O Superego, conclui-se, representa a
sociedade dentro do próprio indivíduo, com suas leis e normas muitas vezes
fonte de embaraços e de inibições para a estrutura do Ego. Afinal, todos
sabemos, ela está infinitamente distante da perfeição. É repleta de erros,
maldade e superstições. Caso nos tenham sido incutidos conceitos equivocados e
distorcidos de moralidade, quando crianças, isso tenderá a nos cobrar preço
proibitivo em termos de sofrimentos ao longo da nossa vida. As exigências do
Superego se opõem, quase sempre, aos desejos do ID que, posto sejam
instintivos, nem por isso são “todos” inadequados, ou anti-sociais, ou
moralmente condenáveis. Este conflito incide diretamente no Ego. Afinal, tanto
o primeiro dos três níveis de consciência, quanto o segundo, procuram fazer com
que ele atue de acordo com suas próprias exigências ou desejos, que são,
todavia, incompatíveis.
Pode-se dizer que, para Freud, a
personalidade consiste, basicamente, neste conflito. Ou seja, nessa luta
interminável entre desejos instintivos e normas interiorizadas da sociedade. E
esse confronto se desenrola no grande cenário constituído pela relação mútua
entre o Ego e a realidade ambiental.

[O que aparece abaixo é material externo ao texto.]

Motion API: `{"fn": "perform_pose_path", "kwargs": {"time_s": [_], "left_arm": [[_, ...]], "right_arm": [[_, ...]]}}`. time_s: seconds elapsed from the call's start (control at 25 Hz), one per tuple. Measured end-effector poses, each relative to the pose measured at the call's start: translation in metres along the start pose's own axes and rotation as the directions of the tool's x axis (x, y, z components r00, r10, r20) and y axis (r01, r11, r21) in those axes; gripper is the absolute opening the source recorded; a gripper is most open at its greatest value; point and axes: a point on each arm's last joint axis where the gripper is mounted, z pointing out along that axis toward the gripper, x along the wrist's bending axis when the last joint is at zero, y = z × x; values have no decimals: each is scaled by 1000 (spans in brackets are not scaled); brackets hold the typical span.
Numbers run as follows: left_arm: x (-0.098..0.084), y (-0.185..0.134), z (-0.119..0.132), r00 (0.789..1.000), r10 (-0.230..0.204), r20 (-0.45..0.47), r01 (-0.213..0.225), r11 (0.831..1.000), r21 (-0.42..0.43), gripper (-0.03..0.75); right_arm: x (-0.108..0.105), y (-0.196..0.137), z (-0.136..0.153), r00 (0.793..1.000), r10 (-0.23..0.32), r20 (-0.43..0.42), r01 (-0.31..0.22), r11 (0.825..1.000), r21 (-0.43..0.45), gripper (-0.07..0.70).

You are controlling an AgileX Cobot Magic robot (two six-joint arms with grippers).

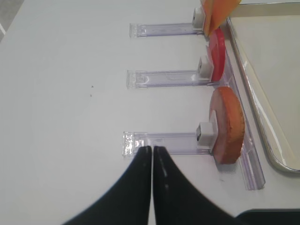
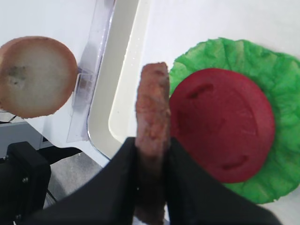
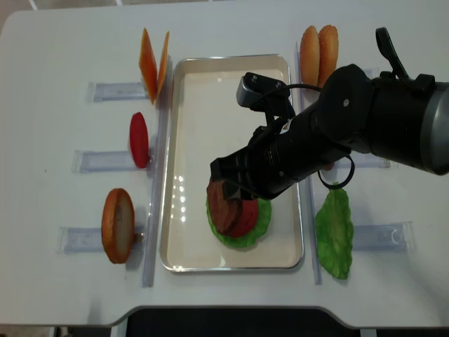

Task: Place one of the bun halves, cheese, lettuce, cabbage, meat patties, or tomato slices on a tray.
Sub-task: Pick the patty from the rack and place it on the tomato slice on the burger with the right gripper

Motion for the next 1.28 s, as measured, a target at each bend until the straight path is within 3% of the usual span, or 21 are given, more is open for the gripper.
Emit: {"fn": "perform_pose_path", "kwargs": {"time_s": [1.28], "left_arm": [[0,0,0,1000,0,0,0,1000,0,0]], "right_arm": [[-2,0,0,1000,-19,11,19,1000,1,123]]}}
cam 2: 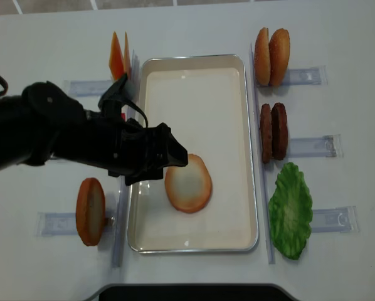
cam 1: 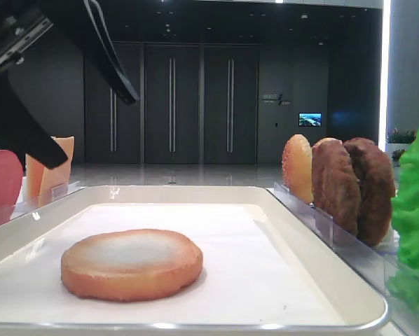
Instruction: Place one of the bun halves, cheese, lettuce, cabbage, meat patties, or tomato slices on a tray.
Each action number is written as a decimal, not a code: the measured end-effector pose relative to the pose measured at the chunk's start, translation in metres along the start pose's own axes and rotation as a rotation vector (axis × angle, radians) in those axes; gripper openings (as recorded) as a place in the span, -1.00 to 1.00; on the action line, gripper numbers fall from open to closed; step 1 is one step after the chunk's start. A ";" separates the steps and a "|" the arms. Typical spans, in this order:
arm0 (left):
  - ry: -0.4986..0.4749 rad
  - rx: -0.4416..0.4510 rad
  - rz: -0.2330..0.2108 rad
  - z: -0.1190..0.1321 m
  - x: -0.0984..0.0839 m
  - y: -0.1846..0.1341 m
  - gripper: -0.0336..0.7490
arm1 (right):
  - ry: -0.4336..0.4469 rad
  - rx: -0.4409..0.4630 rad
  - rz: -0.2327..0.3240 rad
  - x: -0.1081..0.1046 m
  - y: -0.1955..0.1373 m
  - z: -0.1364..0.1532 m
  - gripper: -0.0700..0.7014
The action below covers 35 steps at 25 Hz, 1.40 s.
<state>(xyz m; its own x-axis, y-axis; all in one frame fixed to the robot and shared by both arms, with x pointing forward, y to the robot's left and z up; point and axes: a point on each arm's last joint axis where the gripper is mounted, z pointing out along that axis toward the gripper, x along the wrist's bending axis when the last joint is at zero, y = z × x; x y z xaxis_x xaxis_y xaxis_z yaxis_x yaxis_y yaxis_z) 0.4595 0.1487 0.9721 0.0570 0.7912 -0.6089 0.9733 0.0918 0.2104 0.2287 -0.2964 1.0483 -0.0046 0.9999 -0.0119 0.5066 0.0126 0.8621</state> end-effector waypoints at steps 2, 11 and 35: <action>0.038 0.028 0.048 -0.009 -0.008 0.006 0.53 | 0.000 0.000 0.000 0.000 0.000 0.000 0.22; 0.413 0.208 0.279 -0.077 -0.038 0.039 0.53 | 0.000 0.000 0.000 0.000 0.000 0.000 0.22; 0.739 -0.172 0.092 -0.223 0.040 0.027 0.53 | 0.000 0.000 0.000 0.000 0.000 0.000 0.22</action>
<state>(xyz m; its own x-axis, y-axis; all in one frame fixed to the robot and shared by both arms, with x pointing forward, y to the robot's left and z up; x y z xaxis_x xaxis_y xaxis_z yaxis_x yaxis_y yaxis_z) 0.4389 0.3177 1.1244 -0.0862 0.9935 0.0742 0.9200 0.0508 0.3886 0.2287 -0.2964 1.0483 -0.0046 0.9999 -0.0119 0.5066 0.0126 0.8621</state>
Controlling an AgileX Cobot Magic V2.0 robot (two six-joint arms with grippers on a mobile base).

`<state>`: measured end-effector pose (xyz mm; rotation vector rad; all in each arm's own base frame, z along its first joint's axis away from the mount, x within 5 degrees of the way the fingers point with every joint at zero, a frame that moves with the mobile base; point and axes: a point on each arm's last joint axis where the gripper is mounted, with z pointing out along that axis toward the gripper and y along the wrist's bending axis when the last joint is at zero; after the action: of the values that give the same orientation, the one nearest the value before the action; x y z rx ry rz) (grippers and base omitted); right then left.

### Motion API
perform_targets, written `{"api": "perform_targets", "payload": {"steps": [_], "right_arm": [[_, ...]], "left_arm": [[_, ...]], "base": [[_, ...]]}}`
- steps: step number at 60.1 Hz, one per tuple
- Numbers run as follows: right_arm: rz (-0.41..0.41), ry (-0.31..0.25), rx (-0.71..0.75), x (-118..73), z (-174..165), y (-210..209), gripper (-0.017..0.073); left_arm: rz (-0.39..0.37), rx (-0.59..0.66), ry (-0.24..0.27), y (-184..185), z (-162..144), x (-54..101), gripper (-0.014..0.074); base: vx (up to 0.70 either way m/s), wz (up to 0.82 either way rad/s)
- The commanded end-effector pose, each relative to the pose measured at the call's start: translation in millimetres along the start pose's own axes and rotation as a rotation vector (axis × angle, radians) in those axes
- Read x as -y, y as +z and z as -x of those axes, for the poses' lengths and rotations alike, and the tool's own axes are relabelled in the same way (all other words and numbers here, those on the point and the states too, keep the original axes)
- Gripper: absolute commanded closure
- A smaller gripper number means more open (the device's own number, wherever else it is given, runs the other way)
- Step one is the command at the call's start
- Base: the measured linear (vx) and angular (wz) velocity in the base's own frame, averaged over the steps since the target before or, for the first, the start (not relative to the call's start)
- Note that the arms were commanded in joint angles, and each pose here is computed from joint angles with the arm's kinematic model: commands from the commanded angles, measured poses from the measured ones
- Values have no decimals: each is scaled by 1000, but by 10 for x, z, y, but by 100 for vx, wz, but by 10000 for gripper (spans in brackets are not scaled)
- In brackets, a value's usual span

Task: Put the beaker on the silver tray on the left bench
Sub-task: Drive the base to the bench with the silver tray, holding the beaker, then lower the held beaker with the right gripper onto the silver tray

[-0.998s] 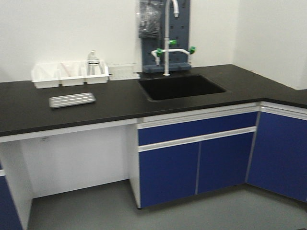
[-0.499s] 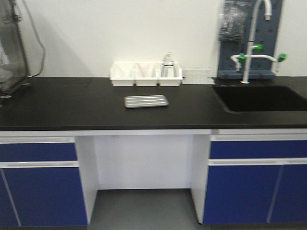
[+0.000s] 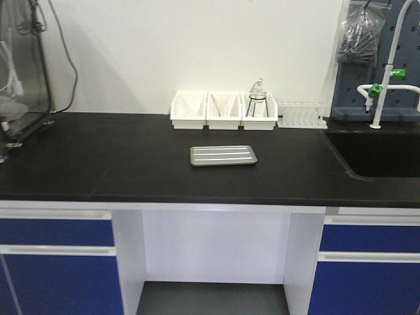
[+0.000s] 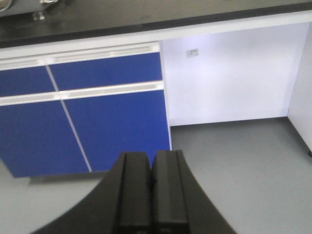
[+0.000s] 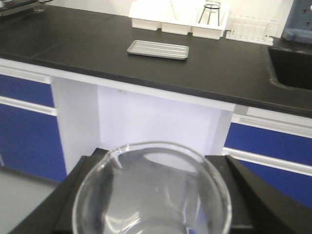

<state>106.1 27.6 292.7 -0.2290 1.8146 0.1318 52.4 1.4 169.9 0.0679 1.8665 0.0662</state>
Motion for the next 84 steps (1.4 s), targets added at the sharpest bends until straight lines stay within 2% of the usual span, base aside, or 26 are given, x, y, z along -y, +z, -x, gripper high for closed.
{"api": "perform_targets", "payload": {"steps": [1,31,84], "right_arm": [[31,-14,89,-25,156,-28,571],[30,-14,88,-24,155,-28,571],[30,-14,88,-24,155,-28,571]], "left_arm": [[-6,64,-3,16,9,7,592],[-6,64,-3,16,9,7,592],[-6,64,-3,16,9,7,592]], "base": [[39,-21],[42,-15],[42,5]]}}
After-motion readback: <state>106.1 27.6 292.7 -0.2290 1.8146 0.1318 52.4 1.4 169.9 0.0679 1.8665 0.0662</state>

O criador da Psicanálise caracterizou-a, em sua
essência, como a “cura pelo amor”. Ou seja, como tentativa para libertar
esse sublime sentimento – quando estiver recalcado pelo Superego – das suas
poderosas garras, quase sempre representadas por conceitos falsos (religiosos,
sociais, morais etc.), preceitos equivocados e estúpidas e irracionais
superstições, que nos são incutidos, desde tenra infância, pelos que nos
“educam”.
Cabe, a caráter, a
definição de Sigmund Freud para o que de fato somos: “Não somos apenas o que
pensamos ser. Somos mais: somos também o que lembramos e aquilo de que nos
esquecemos; somos as palavras que trocamos, os enganos que cometemos, os
impulsos a que cedemos 'sem querer'”. Daí a necessidade da busca permanente
pelo autoconhecimento para a desejável correção de rumos.